Estávamos ambos certos. A vida, no entanto, solicitava nossa atenção, e esse incômodo pequeno perdia importância no cotidiano. Como de costume, eventualmente seria encontrado.

Certa manhã a cozinha abrigou um mau cheiro. Havia um pouco de lixo acumulado, o removi. O cheiro seguiu, apurou-se no dia seguinte, e demandou maior investigação. Numa prateleira alta e esquecida — distante de nossas interações diárias e, portanto, distante de nosso consciente — havia um saco plástico, o claro culpado. Eu certamente não o havia colocado lá, então imaginei que durante o preparo de alguma refeição ou limpeza, ela teria encontrado na prateleira o pouco espaço provisório de que precisava, na miúda cozinha, para tirar o lixo do caminho enquanto fazia alguma outra coisa; e depois o esqueceu. Acontecimento comum para uma pessoa distraída, e pouca chateação para se resolver.

Então, ao retirar o lixo do esconderijo, ouvi o clique metálico do objeto perdido lançando-se ao chão. Estava na prateleira esquecida da cozinha, abaixo do descarte esquecido.

Não suponho que tal arranjo tenha se constituído de propósito, intencionando uma semântica de agressão. Também não suponho que ambos esquecimentos aconteceram no mesmo dia — a semana e meia que passamos procurando teriam tornado muito mais dramático o cheiro. Mas há, sem dúvida, algo de relevante num movimento que se repete sem demandar consciência e, portanto, sem ativar a memória. Ao trabalhar na cozinha, retira-se o indesejado, o sujo, encontrando qualquer espaço ocioso para abrigá-lo provisoriamente.

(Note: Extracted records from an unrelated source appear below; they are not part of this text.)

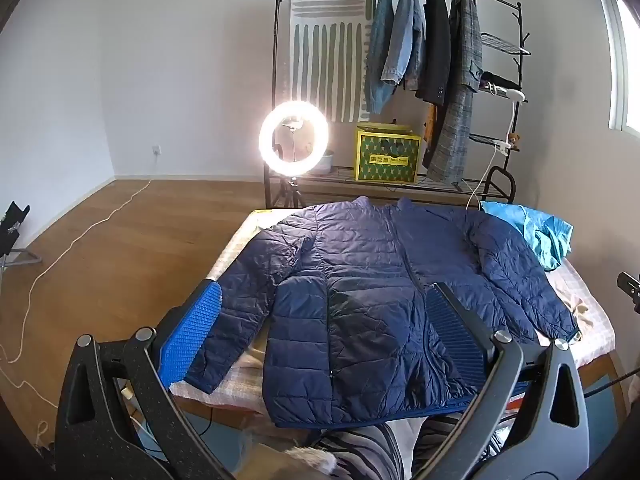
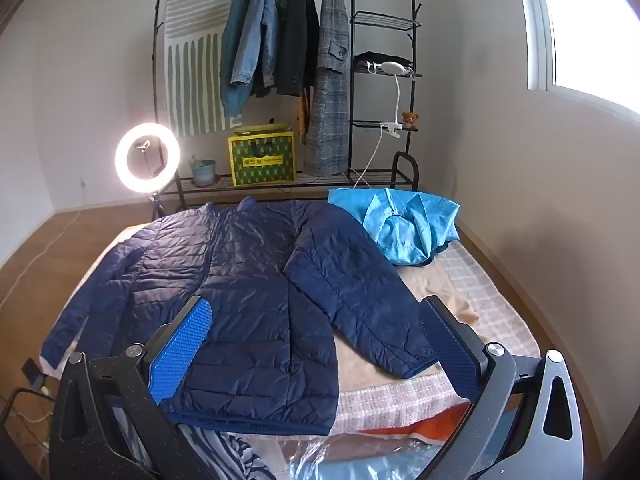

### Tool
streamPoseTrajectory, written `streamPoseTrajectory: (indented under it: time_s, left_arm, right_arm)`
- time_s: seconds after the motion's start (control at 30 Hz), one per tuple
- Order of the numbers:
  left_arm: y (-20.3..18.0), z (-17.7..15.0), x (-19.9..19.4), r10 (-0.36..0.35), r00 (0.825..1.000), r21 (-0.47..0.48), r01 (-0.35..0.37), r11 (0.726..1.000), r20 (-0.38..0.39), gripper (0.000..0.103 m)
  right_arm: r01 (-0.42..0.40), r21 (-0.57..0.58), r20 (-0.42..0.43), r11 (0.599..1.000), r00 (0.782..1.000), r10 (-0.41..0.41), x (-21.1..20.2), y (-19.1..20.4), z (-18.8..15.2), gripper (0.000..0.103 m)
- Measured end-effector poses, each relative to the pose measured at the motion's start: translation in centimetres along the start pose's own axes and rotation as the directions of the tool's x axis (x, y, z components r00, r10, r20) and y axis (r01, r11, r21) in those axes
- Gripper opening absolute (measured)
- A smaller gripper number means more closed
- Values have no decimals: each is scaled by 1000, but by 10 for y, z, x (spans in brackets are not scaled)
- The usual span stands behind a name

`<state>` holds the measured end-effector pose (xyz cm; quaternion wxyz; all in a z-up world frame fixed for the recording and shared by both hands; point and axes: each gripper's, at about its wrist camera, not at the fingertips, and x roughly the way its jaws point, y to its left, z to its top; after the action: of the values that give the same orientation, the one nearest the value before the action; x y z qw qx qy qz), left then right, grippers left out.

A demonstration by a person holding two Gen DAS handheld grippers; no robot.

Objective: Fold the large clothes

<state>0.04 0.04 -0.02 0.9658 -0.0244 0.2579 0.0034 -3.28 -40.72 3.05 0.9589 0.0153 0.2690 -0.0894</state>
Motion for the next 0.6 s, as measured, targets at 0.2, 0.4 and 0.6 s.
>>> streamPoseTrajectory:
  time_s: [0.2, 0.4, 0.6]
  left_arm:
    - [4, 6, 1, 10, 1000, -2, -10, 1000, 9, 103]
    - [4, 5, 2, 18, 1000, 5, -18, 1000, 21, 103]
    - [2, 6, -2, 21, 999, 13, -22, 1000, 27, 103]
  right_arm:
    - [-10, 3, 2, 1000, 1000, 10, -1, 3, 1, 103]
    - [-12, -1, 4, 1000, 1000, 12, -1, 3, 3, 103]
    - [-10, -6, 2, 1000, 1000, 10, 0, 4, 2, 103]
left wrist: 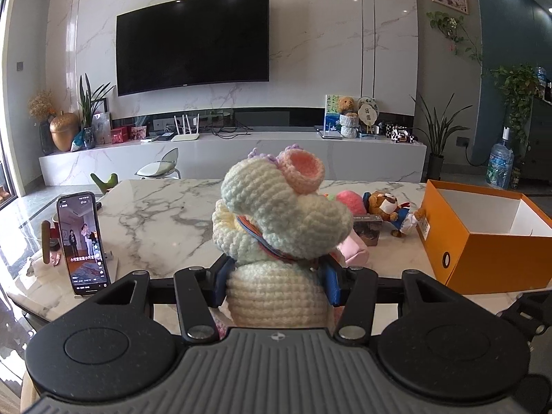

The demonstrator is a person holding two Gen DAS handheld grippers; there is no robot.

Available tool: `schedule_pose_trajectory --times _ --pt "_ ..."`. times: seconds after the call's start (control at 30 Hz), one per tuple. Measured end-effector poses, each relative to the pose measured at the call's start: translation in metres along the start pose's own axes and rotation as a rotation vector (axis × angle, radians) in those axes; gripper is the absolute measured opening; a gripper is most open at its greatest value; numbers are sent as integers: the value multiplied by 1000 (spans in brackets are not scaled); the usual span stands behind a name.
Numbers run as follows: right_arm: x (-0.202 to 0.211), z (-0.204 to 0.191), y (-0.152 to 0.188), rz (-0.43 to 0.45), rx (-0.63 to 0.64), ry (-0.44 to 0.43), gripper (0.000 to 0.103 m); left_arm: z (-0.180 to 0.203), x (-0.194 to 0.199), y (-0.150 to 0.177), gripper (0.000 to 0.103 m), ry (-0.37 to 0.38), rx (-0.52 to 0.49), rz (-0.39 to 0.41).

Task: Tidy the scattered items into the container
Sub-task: 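Carry the white plush with the right tool while the left tool carries the bunny over the box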

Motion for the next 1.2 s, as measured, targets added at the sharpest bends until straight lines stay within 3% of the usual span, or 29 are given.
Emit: schedule_pose_trajectory --times 0.2,0.57,1.2 --pt "42 49 30 100 -200 132 65 21 -1 0 60 41 -17 -9" --pt "77 128 24 204 -447 327 65 74 -16 -13 60 151 -62 -11" --pt "91 255 16 297 -682 448 66 195 -67 -76 60 363 -156 29"
Point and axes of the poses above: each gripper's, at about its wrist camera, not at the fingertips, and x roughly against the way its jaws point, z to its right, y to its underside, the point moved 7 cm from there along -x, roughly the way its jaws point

O que há de simbólico pode ser lido como presságio. Repetiu-se duas vezes, em ensaio, o mesmo movimento: retirar o indesejado sem ao menos mantê-lo na memória. Da primeira vez, com o objeto que deveria estar assumindo meu lugar; da segunda vez, com algo que comigo guardava alguma relação metafórica em sua consideração. Da terceira vez não seria ensaio. Repetiria-se, propriamente, comigo.